Dataset excerpts
====

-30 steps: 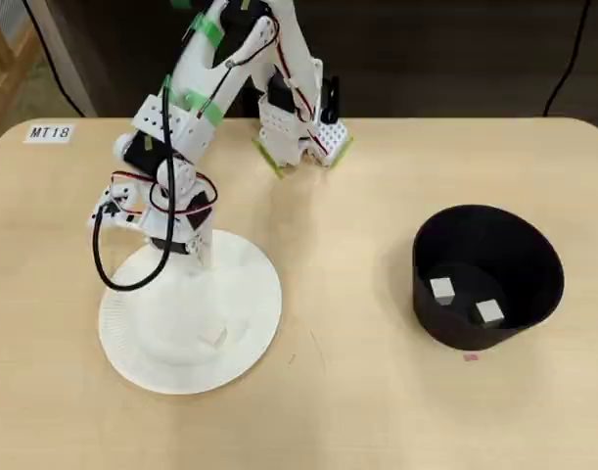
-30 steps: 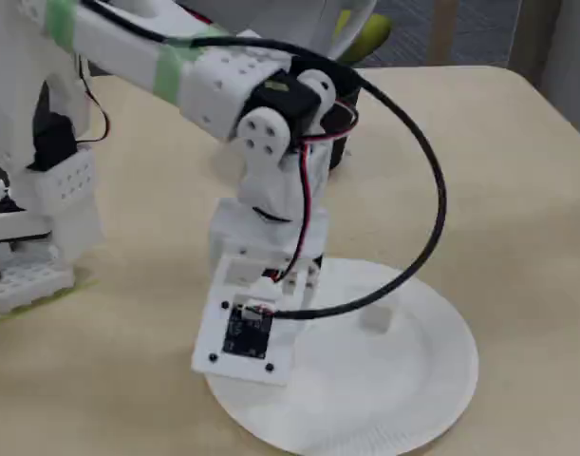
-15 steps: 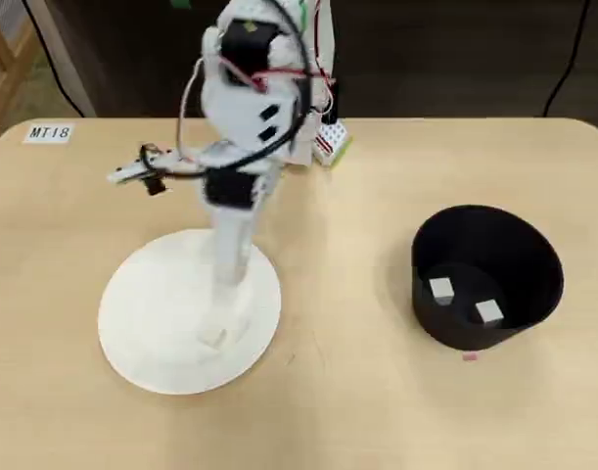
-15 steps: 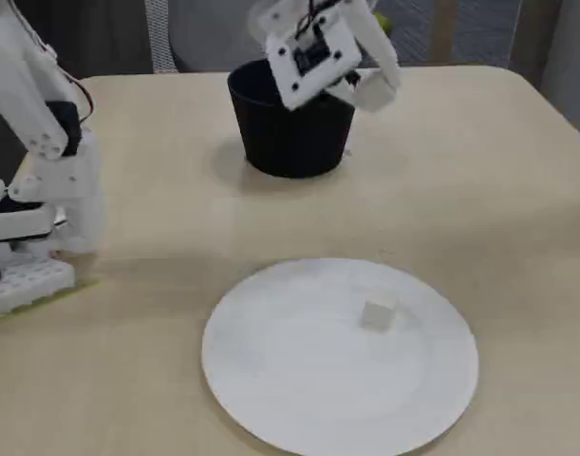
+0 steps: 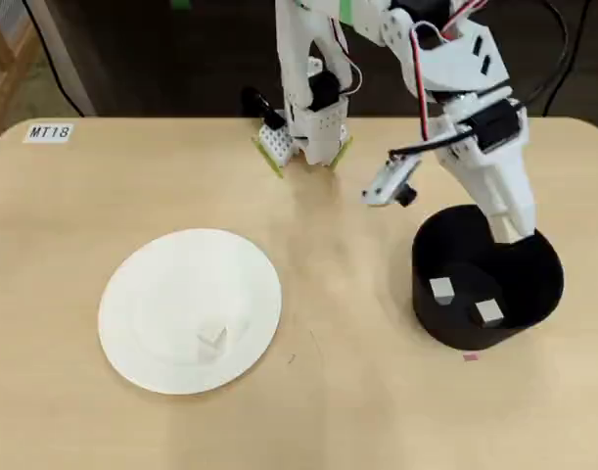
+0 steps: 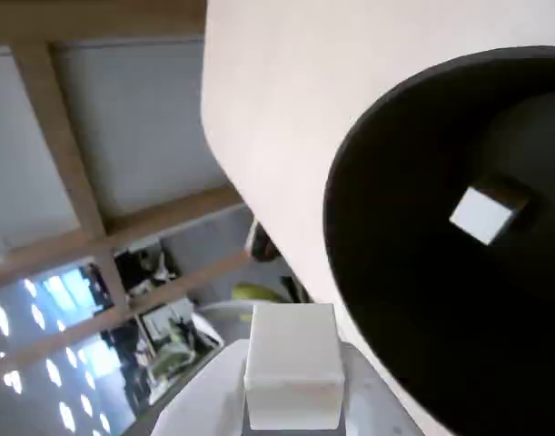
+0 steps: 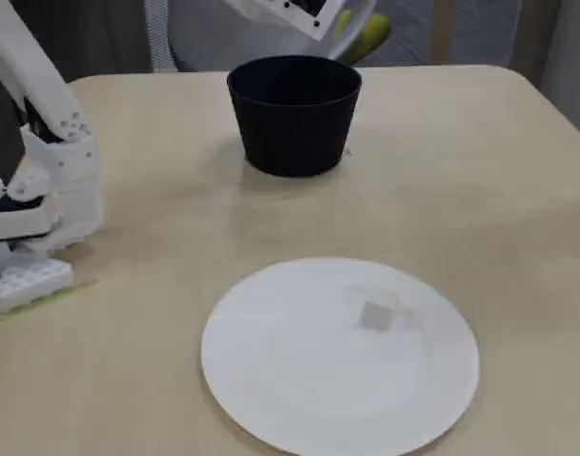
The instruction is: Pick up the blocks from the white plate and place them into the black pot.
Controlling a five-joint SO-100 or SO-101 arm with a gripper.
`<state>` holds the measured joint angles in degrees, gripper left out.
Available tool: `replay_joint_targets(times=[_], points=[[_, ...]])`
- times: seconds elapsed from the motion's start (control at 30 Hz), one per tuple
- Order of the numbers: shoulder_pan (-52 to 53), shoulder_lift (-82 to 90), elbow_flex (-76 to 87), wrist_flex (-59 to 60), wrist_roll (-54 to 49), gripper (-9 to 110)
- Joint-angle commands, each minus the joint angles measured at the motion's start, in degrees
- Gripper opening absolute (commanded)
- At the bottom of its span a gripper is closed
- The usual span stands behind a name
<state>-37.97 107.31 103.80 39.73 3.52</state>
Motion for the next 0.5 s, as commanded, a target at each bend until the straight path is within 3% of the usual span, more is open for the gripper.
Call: replay_joint_targets(times=[0.0, 0.17, 0.33, 0.47], points=[[-0.7, -3.08, 0.35, -3.78, -1.76, -2], [-0.09, -5.19, 0.44, -3.08, -2.02, -2], [0.18, -4.92, 0.53, 0.44, -3.25, 27], [1.67, -3.87, 0.53, 3.08, -2.55, 26]])
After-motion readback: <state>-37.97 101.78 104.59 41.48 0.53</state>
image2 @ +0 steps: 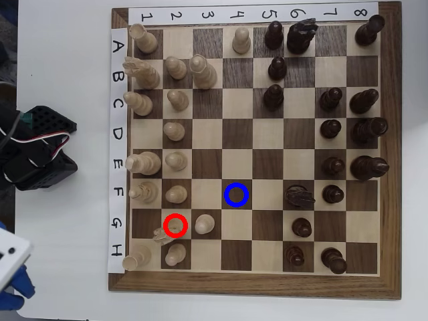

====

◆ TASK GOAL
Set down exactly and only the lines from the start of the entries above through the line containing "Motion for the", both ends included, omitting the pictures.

◆ OUTPUT FOR THIS TASK
-30 steps: 
-30 steps: 
-15 steps: 
-15 steps: 
+0 steps: 
+0 steps: 
+0 steps: 
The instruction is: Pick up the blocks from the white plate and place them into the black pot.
Controlling a five-joint SO-100 or SO-101 arm with a gripper.
`<state>` holds the measured joint angles in degrees, gripper left out.
Available tool: `replay_joint_targets(times=[_], points=[[_, ...]])`
- times: seconds elapsed from the motion's start (control at 30 Hz), one per tuple
- Order of the numbers: shoulder_pan (-52 to 53), shoulder_lift (-82 to 90), elbow_flex (-76 to 87), wrist_flex (-59 to 60), wrist_roll (-54 to 49), gripper (-9 to 110)
- Joint-angle commands, each minus the joint angles measured at the motion's start, in degrees
- Gripper opening absolute (commanded)
- At the bottom of its span a gripper is closed
- The usual span stands behind a name
<state>-37.97 107.31 103.80 39.73 3.52</state>
Motion for the next 0.5 s, as commanded, a target at each bend until the straight path is within 3% of the usual span, more is open for the gripper.

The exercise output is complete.